O jornalista Homero Fonseca conta no seu livro Tapacurá — Viagem ao planeta dos boatos que o governador Moura Cavalcanti estava despachando em seu gabinete, no primeiro andar do Palácio do Campo das Princesas, quando o oficial do Corpo da Guarda avisou sobre o pânico nas ruas. O gestor chamou o chefe da Casa Civil para saber o que estava acontecendo. O desmentido veio de um operador que estava de prontidão na sala de administração da barragem, desde que o Capibaribe havia inundado a cidade. Usando um transmissor de rádio, ele avisou que Tapacurá estava dentro da normalidade.

Pedro Luiz/Cortesia
Um dos maiores fotojornalistas da época, Pedro Luiz acompanhou nas ruas o pavor das pessoas, acreditando que Tapacurá havia estourado - Pedro Luiz/Cortesia

Em pleno auge dos anos 1970, o governo recorreu às rádios, às TVs e a carros com alto-falantes para conter o rumor. O próprio governador se pronunciou e foi às ruas tentar acalmar as pessoas. Hoje, a Agência Pernambucana de Águas e Clima (Apac) consegue monitorar as barragens, os rios e as chuvas em tempo real. Pelo site e pelas redes sociais, é possível acompanhar o que acontece no Estado.

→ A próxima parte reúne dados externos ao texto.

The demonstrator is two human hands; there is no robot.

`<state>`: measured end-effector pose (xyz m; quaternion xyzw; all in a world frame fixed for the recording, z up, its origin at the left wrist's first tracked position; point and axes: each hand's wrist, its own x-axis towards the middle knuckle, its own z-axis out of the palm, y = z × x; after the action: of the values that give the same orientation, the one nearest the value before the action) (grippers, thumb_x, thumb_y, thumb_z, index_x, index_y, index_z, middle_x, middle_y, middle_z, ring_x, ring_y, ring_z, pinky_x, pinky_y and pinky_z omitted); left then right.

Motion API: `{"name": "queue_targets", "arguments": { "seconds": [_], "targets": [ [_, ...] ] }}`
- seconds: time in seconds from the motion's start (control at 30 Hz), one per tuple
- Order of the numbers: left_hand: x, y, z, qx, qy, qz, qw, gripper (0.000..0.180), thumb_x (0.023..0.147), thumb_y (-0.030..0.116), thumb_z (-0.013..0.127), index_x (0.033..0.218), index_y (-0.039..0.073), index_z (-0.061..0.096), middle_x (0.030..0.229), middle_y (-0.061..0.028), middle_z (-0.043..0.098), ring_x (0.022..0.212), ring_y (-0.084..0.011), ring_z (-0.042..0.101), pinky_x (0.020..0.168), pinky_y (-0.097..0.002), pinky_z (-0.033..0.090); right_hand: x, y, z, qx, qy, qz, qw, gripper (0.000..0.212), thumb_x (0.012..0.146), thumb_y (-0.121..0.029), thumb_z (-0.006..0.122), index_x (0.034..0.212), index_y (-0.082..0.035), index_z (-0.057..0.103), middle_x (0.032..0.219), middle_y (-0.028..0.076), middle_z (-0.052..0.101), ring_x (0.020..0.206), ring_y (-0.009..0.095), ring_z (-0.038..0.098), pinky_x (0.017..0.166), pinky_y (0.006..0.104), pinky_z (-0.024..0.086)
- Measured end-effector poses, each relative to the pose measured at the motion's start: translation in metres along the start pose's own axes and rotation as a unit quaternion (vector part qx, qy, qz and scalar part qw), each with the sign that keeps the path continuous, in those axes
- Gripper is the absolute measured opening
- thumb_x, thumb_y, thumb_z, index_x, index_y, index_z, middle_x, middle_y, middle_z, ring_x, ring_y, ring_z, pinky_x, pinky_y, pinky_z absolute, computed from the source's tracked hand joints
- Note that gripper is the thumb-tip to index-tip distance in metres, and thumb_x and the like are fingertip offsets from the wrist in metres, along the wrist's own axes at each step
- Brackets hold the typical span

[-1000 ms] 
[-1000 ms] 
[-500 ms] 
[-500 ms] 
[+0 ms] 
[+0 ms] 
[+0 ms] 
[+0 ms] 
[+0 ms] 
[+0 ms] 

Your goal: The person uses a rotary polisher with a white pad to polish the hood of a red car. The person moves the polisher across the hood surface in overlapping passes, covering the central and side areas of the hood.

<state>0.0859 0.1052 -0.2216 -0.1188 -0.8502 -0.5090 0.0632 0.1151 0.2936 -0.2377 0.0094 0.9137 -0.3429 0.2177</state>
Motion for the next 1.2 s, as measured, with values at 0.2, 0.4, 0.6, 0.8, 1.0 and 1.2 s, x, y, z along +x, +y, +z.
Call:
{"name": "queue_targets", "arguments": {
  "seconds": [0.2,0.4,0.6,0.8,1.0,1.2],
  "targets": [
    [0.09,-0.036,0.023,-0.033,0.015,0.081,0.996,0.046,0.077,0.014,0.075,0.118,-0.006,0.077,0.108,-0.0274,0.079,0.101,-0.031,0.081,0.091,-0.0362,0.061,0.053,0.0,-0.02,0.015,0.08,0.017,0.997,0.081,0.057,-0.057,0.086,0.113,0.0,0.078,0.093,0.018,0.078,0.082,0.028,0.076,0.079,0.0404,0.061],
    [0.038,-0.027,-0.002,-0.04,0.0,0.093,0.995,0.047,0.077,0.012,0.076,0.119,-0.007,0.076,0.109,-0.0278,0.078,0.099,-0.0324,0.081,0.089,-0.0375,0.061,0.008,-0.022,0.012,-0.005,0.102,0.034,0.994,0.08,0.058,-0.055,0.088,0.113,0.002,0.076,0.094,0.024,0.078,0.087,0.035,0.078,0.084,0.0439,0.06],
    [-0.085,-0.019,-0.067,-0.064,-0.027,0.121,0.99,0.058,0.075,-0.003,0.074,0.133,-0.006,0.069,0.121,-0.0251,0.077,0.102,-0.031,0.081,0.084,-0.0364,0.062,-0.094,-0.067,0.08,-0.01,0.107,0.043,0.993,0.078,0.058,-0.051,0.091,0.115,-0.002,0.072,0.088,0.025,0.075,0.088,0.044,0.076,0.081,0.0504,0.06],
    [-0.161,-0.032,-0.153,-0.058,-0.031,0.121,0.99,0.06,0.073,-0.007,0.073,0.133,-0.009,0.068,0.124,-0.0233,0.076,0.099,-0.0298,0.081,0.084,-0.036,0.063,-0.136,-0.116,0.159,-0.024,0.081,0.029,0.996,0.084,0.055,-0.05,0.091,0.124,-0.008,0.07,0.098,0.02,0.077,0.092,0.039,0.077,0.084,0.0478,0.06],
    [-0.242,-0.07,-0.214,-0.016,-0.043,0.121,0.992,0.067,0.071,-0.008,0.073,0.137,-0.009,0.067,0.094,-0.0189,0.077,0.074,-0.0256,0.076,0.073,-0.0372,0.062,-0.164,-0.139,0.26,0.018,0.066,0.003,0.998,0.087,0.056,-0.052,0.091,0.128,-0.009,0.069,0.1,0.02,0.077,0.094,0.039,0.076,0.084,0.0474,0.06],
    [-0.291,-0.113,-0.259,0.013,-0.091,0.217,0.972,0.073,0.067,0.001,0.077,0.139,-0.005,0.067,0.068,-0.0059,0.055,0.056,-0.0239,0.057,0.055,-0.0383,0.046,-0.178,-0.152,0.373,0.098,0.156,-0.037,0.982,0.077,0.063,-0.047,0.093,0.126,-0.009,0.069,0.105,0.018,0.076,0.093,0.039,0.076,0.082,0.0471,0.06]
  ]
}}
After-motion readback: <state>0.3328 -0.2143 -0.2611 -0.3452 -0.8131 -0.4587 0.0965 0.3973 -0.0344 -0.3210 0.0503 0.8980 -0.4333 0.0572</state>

No ano da enchente e do boato de Tapacurá, a Defesa Civil de Pernambuco ainda era um órgão recente. Em abril de 1971, o governo criou a Comissão Estadual de Acompanhamento às Vítimas de Calamidades Públicas, que depois se transformaria na Codecipe. Hoje, pelo celular, a população recebe alertas por SMS e WhatsApp, informando sobre riscos de desastres naturais, como chuvas fortes.

Fake news em 2011

Depois de ficar eternizado na memória do pernambucano, o fantasma do boato “Tapacurá estourou” voltou a assustar as pessoas no dia 5 de maio de 2011. O alarme falso repercutiu online e offline. Falava-se sobre um alagamento gigantesco provocando caos, engarrafamentos quilométricos, ônibus e metrôs lotados e pessoas andando longas distâncias para fugir de uma catástrofe imaginária. Uma vez desmentido, o episódio acabou virando piada — e, claro, muitos memes.